Devo ammettere che anche lui non è da meno. Ha fascino da vendere e il suo aspetto fisico difficilmente può essere ignorato.
«Non le ho dato il permesso» gli faccio notare nascondendo un sorriso. «Comunque la ringrazio e la prego di perdonare la mia maleducazione, ma vado di fretta.»
«Capisco. Allora non voglio trattenerla oltre» mi dice facendomi un cenno con il capo.
«Il proprietario è qui? Ho urgenza di parlargli» chiedo alla receptionist, che solleva le spalle e mi rivolge uno sguardo desolato.
«Sono spiacente, ma non posso darle questa informazione» mi risponde. Cavolo, dovrò cercarlo in tutto l'albergo, ci metterò una vita, e non sono nemmeno certa di riuscire a trovarlo.
«È in piscina» s'intromette lo sconosciuto attirando la mia totale attenzione. «Non è l'uomo per lei» aggiunge, serioso. «Stia attenta» mi suggerisce poi, prima di voltarsi e andarsene per la sua strada. Mi avvio verso la piscina, preparandomi un discorso che già so di dimenticare completamente appena incrocerò lo sguardo dell'uomo che mi ha abbandonata. Passo sotto l'arco ricavato dalla siepe che copre due lati della zona piscina e mi paralizzo quando poso lo sguardo sulla zona bar. Il respiro si ferma nei polmoni, il cuore rimbomba anche nei timpani e la gola mi si secca. Scuoto il capo e trovo la forza di muovere le gambe per nascondermi dietro la siepe, cercando di riflettere su ciò che ho appena visto. Non è possibile. Non può essere. O mio dio, spero con tutto il cuore di aver avuto un'allucinazione dovuta allo stress. Sbircio oltre la siepe e, purtroppo, mi rendo conto di non essermi immaginata un bel niente. È tutto vero. È tutto maledettamente e inevitabilmente vero, e io non riesco a capacitarmene. Sento il mio cuore sgretolarsi e la mia anima colorarsi nuovamente di nero, mentre continuo a guardare la scena da lontano, nascosta come una ladra. In realtà, però, i veri ladri sono di fronte a me, sono loro ad avermi rubato la speranza senza pietà. Vedo Daniel sorridere, compiaciuto, e vorrei prendergli a schiaffi quella faccia menzognera che si ritrova. Poi, all'improvviso, annuisce e si allontana dall'altro lato della piscina. Avrei bisogno di tempo per escogitare una vendetta adeguata alla situazione e mi occorrerebbe molto più tempo per metabolizzare quello che ho appena visto, ma non ne ho. Dovrò improvvisare e trovare in fretta la forza necessaria per prendermi la mia rivincita. Chiudo gli occhi inspirando una grossa quantità d'aria, rivivendo nella mia mente flash della mia vita, e li riapro espirandola, meditando vendetta. Sbircio di nuovo oltre la siepe per accertarmi che non ci sia ancora Daniel nei paraggi e mi avvio verso la mia meta a passo sicuro. Black Light è appena tornata in servizio e questa volta nessuno potrà offuscare la sua potenza. Nessuno. Il dolore che mi hanno causato è più forte di qualsiasi paura, e con quello non si può competere.

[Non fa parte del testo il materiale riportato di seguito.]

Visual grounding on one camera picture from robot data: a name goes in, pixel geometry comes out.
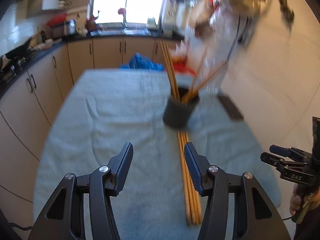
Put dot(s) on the red plastic basin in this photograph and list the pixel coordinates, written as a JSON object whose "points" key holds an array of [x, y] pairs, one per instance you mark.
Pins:
{"points": [[57, 20]]}

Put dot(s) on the group of wooden chopsticks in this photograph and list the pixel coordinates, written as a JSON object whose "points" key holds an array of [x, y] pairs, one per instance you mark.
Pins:
{"points": [[190, 192]]}

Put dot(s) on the red floor basin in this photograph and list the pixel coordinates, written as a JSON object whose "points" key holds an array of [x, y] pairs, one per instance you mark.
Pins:
{"points": [[182, 67]]}

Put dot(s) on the beige kitchen base cabinets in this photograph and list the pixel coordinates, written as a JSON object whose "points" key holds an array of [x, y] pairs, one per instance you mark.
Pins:
{"points": [[25, 120]]}

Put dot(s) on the dark grey utensil holder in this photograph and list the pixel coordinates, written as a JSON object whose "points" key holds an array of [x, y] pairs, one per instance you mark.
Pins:
{"points": [[178, 115]]}

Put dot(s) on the black wok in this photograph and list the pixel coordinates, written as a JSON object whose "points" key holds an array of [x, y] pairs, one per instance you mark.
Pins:
{"points": [[17, 51]]}

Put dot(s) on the blue plastic bag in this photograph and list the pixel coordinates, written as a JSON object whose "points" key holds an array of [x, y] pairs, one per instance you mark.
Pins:
{"points": [[140, 62]]}

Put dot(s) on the pink hanging cloth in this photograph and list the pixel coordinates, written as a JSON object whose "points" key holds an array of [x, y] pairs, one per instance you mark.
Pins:
{"points": [[121, 11]]}

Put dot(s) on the steel kitchen sink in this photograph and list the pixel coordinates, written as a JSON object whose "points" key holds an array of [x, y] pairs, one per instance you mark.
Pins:
{"points": [[120, 32]]}

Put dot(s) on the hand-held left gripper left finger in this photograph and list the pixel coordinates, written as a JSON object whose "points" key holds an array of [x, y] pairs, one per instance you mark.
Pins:
{"points": [[123, 165]]}

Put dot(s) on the silver rice cooker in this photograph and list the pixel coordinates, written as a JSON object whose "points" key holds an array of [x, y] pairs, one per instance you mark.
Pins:
{"points": [[67, 28]]}

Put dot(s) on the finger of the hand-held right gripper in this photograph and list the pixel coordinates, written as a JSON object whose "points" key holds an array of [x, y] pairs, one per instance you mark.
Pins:
{"points": [[270, 158], [280, 150]]}

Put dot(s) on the person's right hand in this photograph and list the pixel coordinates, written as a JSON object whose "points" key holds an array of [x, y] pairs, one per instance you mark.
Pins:
{"points": [[295, 201]]}

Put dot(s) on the cluster of hanging plastic bags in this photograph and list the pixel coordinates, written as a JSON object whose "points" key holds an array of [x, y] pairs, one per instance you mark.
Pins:
{"points": [[225, 17]]}

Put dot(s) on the kitchen faucet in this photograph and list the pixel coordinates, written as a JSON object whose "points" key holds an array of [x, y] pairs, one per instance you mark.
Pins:
{"points": [[125, 17]]}

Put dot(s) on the brown clay pot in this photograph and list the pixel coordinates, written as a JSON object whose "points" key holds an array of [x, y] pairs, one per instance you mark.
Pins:
{"points": [[91, 25]]}

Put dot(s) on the person's right forearm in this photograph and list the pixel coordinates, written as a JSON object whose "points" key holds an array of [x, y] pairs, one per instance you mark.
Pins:
{"points": [[308, 231]]}

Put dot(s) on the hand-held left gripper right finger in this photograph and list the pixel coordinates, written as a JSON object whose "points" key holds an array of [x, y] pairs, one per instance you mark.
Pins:
{"points": [[193, 167]]}

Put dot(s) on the grey-green table cloth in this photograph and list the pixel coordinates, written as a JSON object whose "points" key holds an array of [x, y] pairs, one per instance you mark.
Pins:
{"points": [[112, 117]]}

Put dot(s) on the black kitchen countertop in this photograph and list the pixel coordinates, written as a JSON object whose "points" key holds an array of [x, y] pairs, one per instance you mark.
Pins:
{"points": [[75, 39]]}

«Bonjour mon ami» saluto il barista, che mi sorride e si avvicina subito a prendere la mia ordinazione.
«Bonjour belle. Che bevi? Non dovresti essere qui, lo sai. Già ti manca il Lujuria?»
«Mi annoio in quella villa senza far nulla, non capisco perché ci abbiano trasferiti questa mattina, dato che la festa ci sarà stasera» rispondo lanciando ogni tanto un'occhiata dall'altro lato del bancone.
«Non sai cosa pagherei per essere al tuo posto. Di sicuro non mi annoierei» precisa. «Ti do il solito?»
«No. Vorrei un angel d'or» affermo ad alta voce.
«Luce, lo sai che non posso darti alcolici a quest'ora. Vuoi una spremuta?» mi domanda il barista e mi fa l'occhiolino.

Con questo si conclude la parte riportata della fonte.